Assigned task = Nothing but the images is to be left out of your exact copy of the entries.

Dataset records
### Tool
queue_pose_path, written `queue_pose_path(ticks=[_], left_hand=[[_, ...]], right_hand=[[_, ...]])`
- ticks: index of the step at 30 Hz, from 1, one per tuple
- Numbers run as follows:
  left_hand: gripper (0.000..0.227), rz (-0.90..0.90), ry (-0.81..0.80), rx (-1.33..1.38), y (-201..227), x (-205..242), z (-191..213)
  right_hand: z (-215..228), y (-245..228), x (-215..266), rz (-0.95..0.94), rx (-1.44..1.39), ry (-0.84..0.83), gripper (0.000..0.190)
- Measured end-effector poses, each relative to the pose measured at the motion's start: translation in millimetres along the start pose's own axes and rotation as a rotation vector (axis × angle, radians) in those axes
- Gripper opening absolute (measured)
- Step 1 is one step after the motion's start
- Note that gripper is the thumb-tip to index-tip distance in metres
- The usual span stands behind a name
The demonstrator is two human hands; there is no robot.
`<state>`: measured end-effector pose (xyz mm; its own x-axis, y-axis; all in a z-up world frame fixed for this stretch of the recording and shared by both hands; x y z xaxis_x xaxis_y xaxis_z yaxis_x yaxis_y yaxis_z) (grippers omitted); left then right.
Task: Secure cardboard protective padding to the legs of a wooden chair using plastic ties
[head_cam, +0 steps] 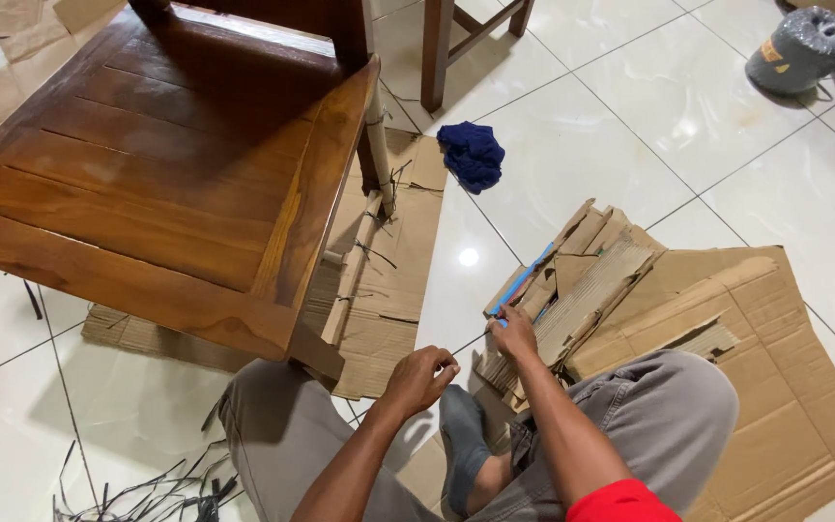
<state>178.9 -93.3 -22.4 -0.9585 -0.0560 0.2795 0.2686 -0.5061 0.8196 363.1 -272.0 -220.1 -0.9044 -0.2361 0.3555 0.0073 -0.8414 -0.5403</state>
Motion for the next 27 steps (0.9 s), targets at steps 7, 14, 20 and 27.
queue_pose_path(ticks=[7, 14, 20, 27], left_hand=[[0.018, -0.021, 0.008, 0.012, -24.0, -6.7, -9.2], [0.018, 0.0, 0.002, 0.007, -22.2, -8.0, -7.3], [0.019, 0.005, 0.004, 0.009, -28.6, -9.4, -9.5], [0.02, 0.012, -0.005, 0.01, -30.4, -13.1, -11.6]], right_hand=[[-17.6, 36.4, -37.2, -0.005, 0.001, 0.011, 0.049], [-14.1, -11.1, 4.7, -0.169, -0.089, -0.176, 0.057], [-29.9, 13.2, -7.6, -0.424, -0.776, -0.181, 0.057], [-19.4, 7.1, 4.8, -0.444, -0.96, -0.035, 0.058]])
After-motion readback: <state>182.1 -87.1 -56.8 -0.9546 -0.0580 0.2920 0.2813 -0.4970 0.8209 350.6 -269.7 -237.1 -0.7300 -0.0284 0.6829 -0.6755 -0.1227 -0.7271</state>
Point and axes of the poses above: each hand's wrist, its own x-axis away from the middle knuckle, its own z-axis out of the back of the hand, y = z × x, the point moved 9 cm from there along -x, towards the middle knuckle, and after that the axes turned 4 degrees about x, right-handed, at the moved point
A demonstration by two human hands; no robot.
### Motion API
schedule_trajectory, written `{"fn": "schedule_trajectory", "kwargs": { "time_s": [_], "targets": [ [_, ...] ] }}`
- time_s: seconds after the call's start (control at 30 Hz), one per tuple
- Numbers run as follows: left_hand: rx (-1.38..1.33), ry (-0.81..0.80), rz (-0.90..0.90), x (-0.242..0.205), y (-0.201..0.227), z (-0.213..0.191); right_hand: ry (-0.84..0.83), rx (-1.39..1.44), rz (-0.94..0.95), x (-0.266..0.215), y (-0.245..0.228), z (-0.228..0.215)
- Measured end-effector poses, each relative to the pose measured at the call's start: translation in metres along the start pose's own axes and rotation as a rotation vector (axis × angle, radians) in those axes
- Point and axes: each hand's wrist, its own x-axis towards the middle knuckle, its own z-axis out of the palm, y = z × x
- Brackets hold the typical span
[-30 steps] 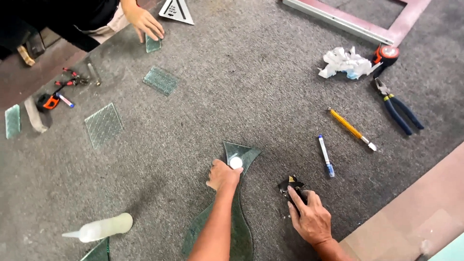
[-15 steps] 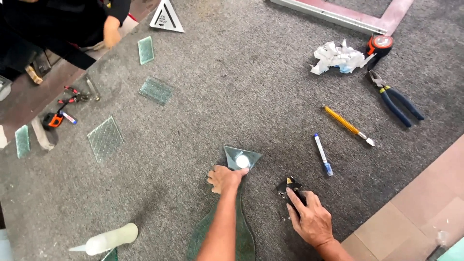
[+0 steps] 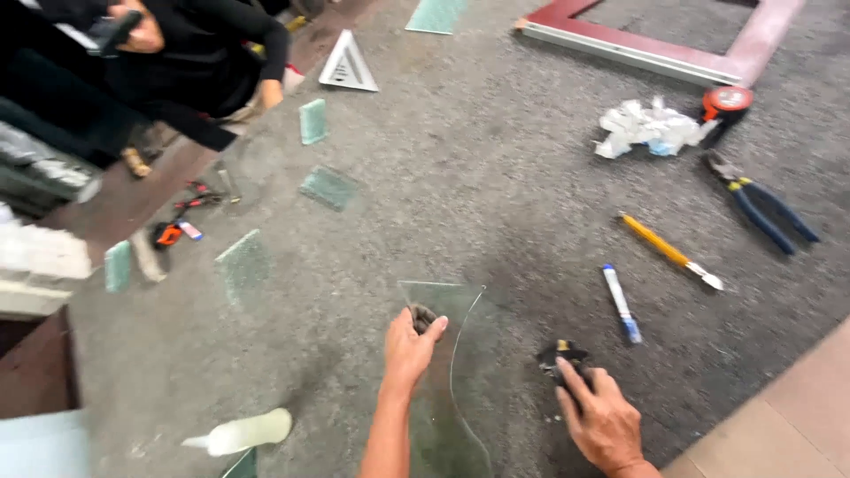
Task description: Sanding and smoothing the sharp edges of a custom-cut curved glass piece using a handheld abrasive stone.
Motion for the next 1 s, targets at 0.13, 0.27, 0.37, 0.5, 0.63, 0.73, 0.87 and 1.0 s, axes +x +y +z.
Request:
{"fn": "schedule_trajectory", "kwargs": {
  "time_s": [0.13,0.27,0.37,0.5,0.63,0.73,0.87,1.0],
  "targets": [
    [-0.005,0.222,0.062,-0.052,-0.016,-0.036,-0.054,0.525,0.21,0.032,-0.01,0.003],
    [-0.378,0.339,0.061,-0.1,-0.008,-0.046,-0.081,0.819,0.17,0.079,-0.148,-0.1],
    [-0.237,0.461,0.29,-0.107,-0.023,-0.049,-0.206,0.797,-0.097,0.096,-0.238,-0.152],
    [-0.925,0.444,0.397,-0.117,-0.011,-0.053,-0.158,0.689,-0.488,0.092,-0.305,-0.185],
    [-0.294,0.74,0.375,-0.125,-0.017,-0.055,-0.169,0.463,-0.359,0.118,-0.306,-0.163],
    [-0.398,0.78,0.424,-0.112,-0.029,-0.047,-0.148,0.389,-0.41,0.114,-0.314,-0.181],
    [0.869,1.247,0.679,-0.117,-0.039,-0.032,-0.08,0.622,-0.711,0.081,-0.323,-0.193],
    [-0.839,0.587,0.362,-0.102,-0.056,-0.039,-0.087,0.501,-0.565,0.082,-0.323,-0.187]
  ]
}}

Written response =
### Tool
queue_pose_path, written `queue_pose_path(ticks=[_], left_hand=[[_, ...]], right_hand=[[_, ...]])`
- ticks: index of the step at 30 Hz, from 1, one per tuple
- Numbers run as follows:
  left_hand: gripper (0.000..0.227), rz (-0.90..0.90), ry (-0.81..0.80), rx (-1.33..1.38), y (-201..227), x (-205..242), z (-191..213)
  right_hand: z (-215..228), y (-245..228), x (-215..266), rz (-0.95..0.94), rx (-1.44..1.39), ry (-0.84..0.83), gripper (0.000..0.190)
- Measured end-effector poses, each relative to the pose measured at the motion's start: translation in millimetres along the start pose's own axes and rotation as a rotation vector (axis × angle, radians) in those axes
- Gripper opening absolute (measured)
- Step 1 is one step after the motion's start
- Note that gripper is the thumb-tip to index-tip distance in metres
- The usual span stands behind a name
The demonstrator is two human hands; there is no robot.
`<state>`: measured end-effector pose (xyz mm; its own x-axis, y-axis; all in a z-up world frame fixed for this stretch of the recording and shared by both hands; x y z xaxis_x xaxis_y xaxis_z yaxis_x yaxis_y yaxis_z) (grippers omitted); left then right.
Task: Secure cardboard protective padding to the legs of a wooden chair using plastic ties
[head_cam, +0 steps] 
<state>178.9 -93.3 -22.4 -0.9585 -0.0560 0.2795 0.2686 -0.5061 0.8196 363.1 -272.0 -220.1 -0.9044 -0.2361 0.3555 0.0073 -0.8414 -0.5403</state>
Motion for the next 27 steps (0.9 s), targets at steps 7, 14, 20 and 27.
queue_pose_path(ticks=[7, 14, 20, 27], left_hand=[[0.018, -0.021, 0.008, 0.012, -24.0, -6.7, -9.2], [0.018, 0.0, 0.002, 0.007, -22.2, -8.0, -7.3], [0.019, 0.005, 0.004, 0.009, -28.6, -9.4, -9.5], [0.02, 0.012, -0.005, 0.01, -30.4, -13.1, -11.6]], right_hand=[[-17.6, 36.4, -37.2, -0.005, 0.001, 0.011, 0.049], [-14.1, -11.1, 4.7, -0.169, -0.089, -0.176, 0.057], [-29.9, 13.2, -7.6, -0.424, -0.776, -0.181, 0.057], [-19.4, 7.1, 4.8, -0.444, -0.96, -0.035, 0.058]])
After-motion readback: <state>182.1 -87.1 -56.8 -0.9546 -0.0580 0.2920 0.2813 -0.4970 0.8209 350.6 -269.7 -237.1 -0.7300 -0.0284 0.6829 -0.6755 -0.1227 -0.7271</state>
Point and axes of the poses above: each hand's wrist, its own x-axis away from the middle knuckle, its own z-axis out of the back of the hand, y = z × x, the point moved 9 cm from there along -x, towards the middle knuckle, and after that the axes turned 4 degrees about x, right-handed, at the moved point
A demonstration by two human hands; no robot.
### Motion API
schedule_trajectory, written `{"fn": "schedule_trajectory", "kwargs": { "time_s": [_], "targets": [ [_, ...] ] }}`
- time_s: seconds after the call's start (control at 30 Hz), one per tuple
- Numbers run as follows: left_hand: rx (-1.38..1.33), ry (-0.81..0.80), rz (-0.90..0.90), x (-0.242..0.205), y (-0.201..0.227), z (-0.213..0.191); right_hand: ry (-0.84..0.83), rx (-1.39..1.44), rz (-0.94..0.95), x (-0.266..0.215), y (-0.245..0.228), z (-0.228..0.215)
- Measured end-effector poses, each relative to the pose measured at the call's start: translation in metres along the start pose's own axes and rotation as a rotation vector (axis × angle, radians) in those axes
- Point and axes: each hand's wrist, its own x-axis towards the middle knuckle, its own z-axis out of the palm, y = z × x
- Brackets hold the typical span
[-30 steps] 
[-15 steps] 
[+0 steps] 
Task description: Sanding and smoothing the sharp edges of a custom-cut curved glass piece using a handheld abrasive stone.
Motion for the next 1 s, targets at 0.13, 0.27, 0.37, 0.5, 0.63, 0.73, 0.87 and 1.0 s, axes +x +y +z.
Request:
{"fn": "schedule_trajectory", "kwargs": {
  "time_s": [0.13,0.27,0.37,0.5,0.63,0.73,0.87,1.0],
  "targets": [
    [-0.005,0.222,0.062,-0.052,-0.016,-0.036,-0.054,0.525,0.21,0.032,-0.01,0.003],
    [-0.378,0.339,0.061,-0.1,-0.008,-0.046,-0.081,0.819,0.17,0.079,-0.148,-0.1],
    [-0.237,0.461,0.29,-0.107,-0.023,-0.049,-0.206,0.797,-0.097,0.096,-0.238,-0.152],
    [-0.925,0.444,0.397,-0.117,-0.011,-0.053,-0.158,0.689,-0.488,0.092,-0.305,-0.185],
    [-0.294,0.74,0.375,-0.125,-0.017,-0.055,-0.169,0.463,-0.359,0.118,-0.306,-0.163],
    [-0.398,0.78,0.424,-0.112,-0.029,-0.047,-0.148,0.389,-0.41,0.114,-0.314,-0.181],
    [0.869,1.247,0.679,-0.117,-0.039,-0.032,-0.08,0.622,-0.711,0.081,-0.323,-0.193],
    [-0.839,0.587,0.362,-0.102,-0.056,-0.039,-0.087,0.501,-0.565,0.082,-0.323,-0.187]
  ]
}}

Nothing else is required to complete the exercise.